If she had any. I had seen other such children roaming the French Quarter after dark, but never in Rosalie's company. Often as not she would sit in her room and drink whiskey on her nights off, tipping inches of liquid amber fire over crackling ice cubes and polishing it off again, again, again. She never had a lover that I knew of, aside from the dreaded Coffeespoon, who it seemed had been quite wealthy by Rosalie's standards. Her customers at the club offered her ludicrous sums if she would only grant them one night of pleasure more exotic than their toadlike mind
s could imagine. A few might really have been able to pay such fortunes, but Rosalie ignored their tumescent pleading. She seemed not so much opposed to the idea of sex for money as simply uninterested in sex at all.

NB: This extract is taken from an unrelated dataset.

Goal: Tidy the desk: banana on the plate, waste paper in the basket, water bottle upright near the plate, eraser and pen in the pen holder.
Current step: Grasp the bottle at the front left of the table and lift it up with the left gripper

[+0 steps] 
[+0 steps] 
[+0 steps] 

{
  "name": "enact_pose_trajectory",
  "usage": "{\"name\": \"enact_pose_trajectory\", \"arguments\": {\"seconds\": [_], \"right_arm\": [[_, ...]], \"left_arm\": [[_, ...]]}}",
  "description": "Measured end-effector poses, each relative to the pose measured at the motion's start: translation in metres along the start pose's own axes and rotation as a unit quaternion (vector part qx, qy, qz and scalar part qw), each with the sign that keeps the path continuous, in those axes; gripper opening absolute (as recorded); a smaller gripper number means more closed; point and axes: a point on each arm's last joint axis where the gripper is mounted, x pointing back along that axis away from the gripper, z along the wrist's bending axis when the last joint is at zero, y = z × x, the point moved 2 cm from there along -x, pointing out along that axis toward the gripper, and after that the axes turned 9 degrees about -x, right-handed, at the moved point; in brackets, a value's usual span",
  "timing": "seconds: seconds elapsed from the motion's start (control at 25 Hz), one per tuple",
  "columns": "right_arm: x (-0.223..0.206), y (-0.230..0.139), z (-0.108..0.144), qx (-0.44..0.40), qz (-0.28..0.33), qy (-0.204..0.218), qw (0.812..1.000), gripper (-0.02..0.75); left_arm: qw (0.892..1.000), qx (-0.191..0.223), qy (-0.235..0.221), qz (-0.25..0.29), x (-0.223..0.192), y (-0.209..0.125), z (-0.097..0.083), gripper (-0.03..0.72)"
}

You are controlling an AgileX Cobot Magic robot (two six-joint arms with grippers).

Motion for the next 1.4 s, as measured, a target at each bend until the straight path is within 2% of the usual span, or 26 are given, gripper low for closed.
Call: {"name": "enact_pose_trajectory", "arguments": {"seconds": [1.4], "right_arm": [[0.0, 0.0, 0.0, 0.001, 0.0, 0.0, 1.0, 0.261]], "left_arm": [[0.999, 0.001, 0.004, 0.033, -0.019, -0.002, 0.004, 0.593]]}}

When she told me of the propositions she received, I thought of the many things I had buried in the earth during my days upon it. Treasure: hard money and jewels, the riches of the robbery that was my bread and butter, the spoils of the murder that was my wine. There were still caches that no one had found and no one ever would. Any one of them would have been worth ten times the amounts these men offered.

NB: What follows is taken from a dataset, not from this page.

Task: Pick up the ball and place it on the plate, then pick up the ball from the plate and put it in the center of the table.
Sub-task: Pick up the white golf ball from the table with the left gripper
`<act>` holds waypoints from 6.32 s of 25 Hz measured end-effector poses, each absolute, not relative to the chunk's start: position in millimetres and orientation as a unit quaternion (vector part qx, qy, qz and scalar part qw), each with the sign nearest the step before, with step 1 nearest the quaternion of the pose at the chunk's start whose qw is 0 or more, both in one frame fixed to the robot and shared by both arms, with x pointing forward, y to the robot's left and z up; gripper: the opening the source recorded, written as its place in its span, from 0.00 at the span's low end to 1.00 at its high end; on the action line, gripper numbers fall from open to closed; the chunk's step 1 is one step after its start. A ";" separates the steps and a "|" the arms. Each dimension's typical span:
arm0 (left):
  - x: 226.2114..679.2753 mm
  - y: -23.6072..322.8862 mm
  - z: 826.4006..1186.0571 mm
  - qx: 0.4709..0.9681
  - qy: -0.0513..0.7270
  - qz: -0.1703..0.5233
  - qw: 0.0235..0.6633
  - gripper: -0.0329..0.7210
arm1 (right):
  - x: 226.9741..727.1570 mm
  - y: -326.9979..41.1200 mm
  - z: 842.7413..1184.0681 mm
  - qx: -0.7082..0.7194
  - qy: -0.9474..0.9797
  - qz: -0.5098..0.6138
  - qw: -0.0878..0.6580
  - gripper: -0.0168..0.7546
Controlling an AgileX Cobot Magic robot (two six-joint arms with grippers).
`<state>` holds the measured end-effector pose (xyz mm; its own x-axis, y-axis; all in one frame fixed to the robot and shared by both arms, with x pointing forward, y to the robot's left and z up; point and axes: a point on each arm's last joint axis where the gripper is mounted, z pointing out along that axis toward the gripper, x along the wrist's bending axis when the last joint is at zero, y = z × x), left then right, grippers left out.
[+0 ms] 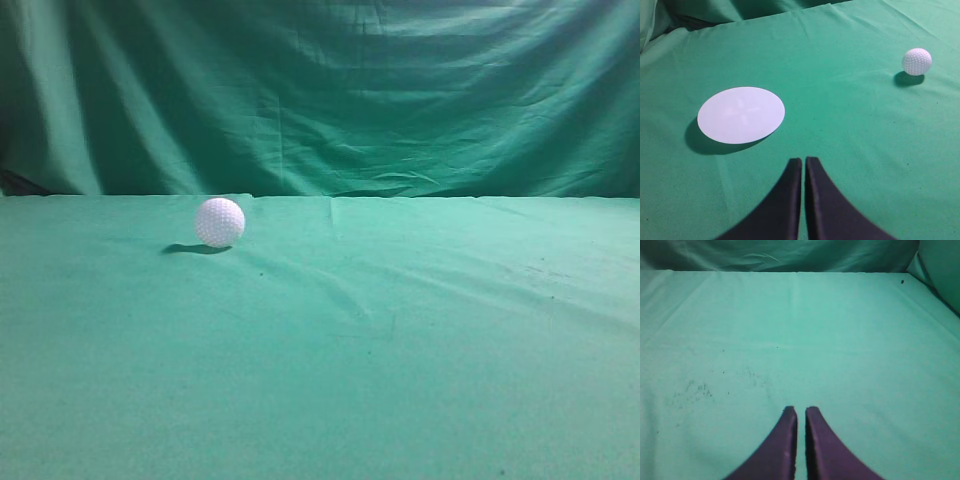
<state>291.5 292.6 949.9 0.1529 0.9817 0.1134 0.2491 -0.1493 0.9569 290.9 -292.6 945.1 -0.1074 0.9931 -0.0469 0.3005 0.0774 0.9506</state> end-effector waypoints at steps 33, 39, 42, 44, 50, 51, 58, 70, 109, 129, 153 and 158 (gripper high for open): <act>293.7 293.8 959.2 0.594 0.479 0.457 0.457 0.04 | 290.9 -292.6 945.1 0.530 0.611 0.425 0.407 0.09; 295.2 296.4 976.0 0.504 0.485 0.476 0.533 0.04 | 290.9 -292.6 945.1 0.530 0.611 0.425 0.407 0.09; 295.1 297.2 978.6 0.486 0.489 0.475 0.547 0.04 | 290.9 -292.6 945.1 0.530 0.611 0.425 0.407 0.09; 295.0 298.5 981.6 0.451 0.504 0.462 0.573 0.04 | 290.9 -292.6 945.1 0.530 0.611 0.425 0.407 0.09; 293.8 295.9 986.3 0.428 0.536 0.407 0.603 0.04 | 290.9 -292.6 945.1 0.530 0.611 0.425 0.407 0.09; 292.9 294.0 991.6 0.427 0.542 0.388 0.611 0.04 | 290.9 -292.6 945.1 0.530 0.611 0.425 0.407 0.09; 306.7 284.1 1004.9 0.509 0.581 0.313 0.553 0.04 | 290.9 -292.6 945.1 0.530 0.611 0.425 0.407 0.09; 322.1 282.6 1021.1 0.514 0.589 0.302 0.546 0.04 | 290.9 -292.6 945.1 0.530 0.611 0.425 0.407 0.09; 566.1 128.3 1005.1 0.856 0.433 0.126 0.252 0.18 | 290.9 -292.6 945.1 0.530 0.611 0.425 0.407 0.09; 613.7 101.2 948.7 0.856 0.461 0.079 0.219 0.82 | 290.9 -292.6 945.1 0.530 0.611 0.425 0.407 0.09; 617.6 101.4 953.1 0.879 0.444 0.061 0.165 0.45 | 290.9 -292.6 945.1 0.530 0.611 0.425 0.407 0.09; 618.0 99.9 989.7 0.871 0.456 0.054 0.172 0.45 | 290.9 -292.6 945.1 0.530 0.611 0.425 0.407 0.09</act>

Many times I tried to tell Rosalie where these caches were, but unlike some of her kind, she thought buried things should stay buried. She claimed that the thought of the treasure hidden under mud, stone, or brick, with people walking near it and sometimes right over it each day, amused her more than the thought of digging it up and spending it.
I never believed her. She would not let me see her eyes when she said these things. Her voice trembled when she spoke of the deathers who pursued grave-robbing as a sport. ("They pried up a granite slab that weighed fifty pounds," she told me once, incredulously. "How could they bear to lift it off, in the dark, not knowing what might come out at them?") There was a skeleton in a glass-topped coffin downstairs, in the voodoo shoppe, and Rosalie hardly liked to enter the shoppe because of it—I had seen her glancing out of the corner of her eye, as if the sad little bones simultaneously intrigued and appalled her.

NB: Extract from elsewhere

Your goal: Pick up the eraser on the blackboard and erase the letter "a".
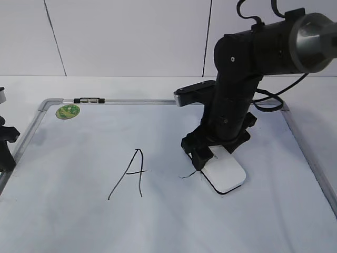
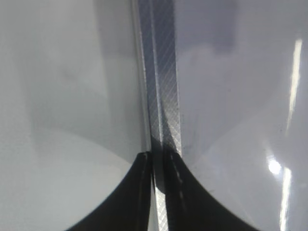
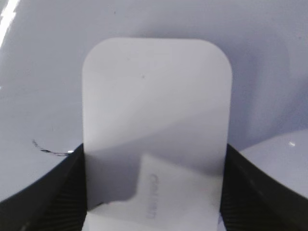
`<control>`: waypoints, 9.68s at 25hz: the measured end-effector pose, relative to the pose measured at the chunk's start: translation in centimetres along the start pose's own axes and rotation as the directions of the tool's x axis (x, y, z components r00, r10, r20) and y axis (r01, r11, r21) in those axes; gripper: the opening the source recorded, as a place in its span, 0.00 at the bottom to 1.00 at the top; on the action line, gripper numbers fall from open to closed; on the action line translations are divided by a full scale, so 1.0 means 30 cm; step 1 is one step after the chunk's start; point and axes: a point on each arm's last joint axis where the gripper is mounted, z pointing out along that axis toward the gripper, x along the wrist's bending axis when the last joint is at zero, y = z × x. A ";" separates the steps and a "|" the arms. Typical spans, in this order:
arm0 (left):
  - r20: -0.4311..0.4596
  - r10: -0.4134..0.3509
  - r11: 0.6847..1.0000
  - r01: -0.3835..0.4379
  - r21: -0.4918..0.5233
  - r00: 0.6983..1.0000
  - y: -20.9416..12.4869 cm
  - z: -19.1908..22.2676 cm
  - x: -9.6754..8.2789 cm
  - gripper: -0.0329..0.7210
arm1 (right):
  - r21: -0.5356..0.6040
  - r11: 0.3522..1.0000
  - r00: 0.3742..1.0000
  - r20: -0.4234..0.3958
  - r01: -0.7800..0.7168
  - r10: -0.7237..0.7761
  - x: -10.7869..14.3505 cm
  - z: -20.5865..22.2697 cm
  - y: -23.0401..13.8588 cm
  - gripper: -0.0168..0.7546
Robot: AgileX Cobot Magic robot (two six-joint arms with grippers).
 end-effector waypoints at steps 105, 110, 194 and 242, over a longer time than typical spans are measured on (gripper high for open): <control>0.003 0.001 1.000 -0.001 0.003 1.000 0.000 0.002 0.000 0.13 | -0.050 0.878 0.874 0.084 -0.477 0.479 -0.406 -0.052 -0.326 0.82; 0.003 0.001 1.000 -0.001 0.003 1.000 0.000 0.002 0.000 0.13 | -0.097 0.875 0.869 0.105 -0.474 0.483 -0.421 -0.156 -0.302 0.82; -0.240 0.110 0.632 -0.254 -0.732 0.965 -1.047 -0.471 -0.230 0.53 | -0.699 0.676 0.867 0.166 -0.232 0.470 0.046 -0.467 -1.260 0.79; -0.259 0.062 0.565 -0.248 -0.787 0.964 -1.083 -0.476 -0.232 0.47 | -0.796 0.547 0.766 0.177 -0.258 0.618 0.083 -0.474 -1.324 0.79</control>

It was some obsessive fear of hers, I realized. Rosalie shied away from all talk of dead things, of things buried, of digging in the ground. When I told her my tales she made me skip over the parts where treasures or bodies were buried; she would not let me describe the fetor of the nighttime swamp, the faint flickering lights of Saint Elmo's fire, the deep sucking sound the mud made when a shovel was thrust into it. She would allow me no descriptions of burials at sea or shallow bayou graves. She covered her ears when I told her of a rascal whose corpse I hung from the knotted black bough of a hundred-year-old oak. It was a remarkable thing, too—when I rode past the remote spot a year later, his perfect skeleton still hung there, woven together by strands of gray Spanish moss. It wound around his long bones and cascaded from the empty sockets of his eyes, it forced his jaws open and dangled from his chin like a long gray beard—but Rosalie did not want to hear about it.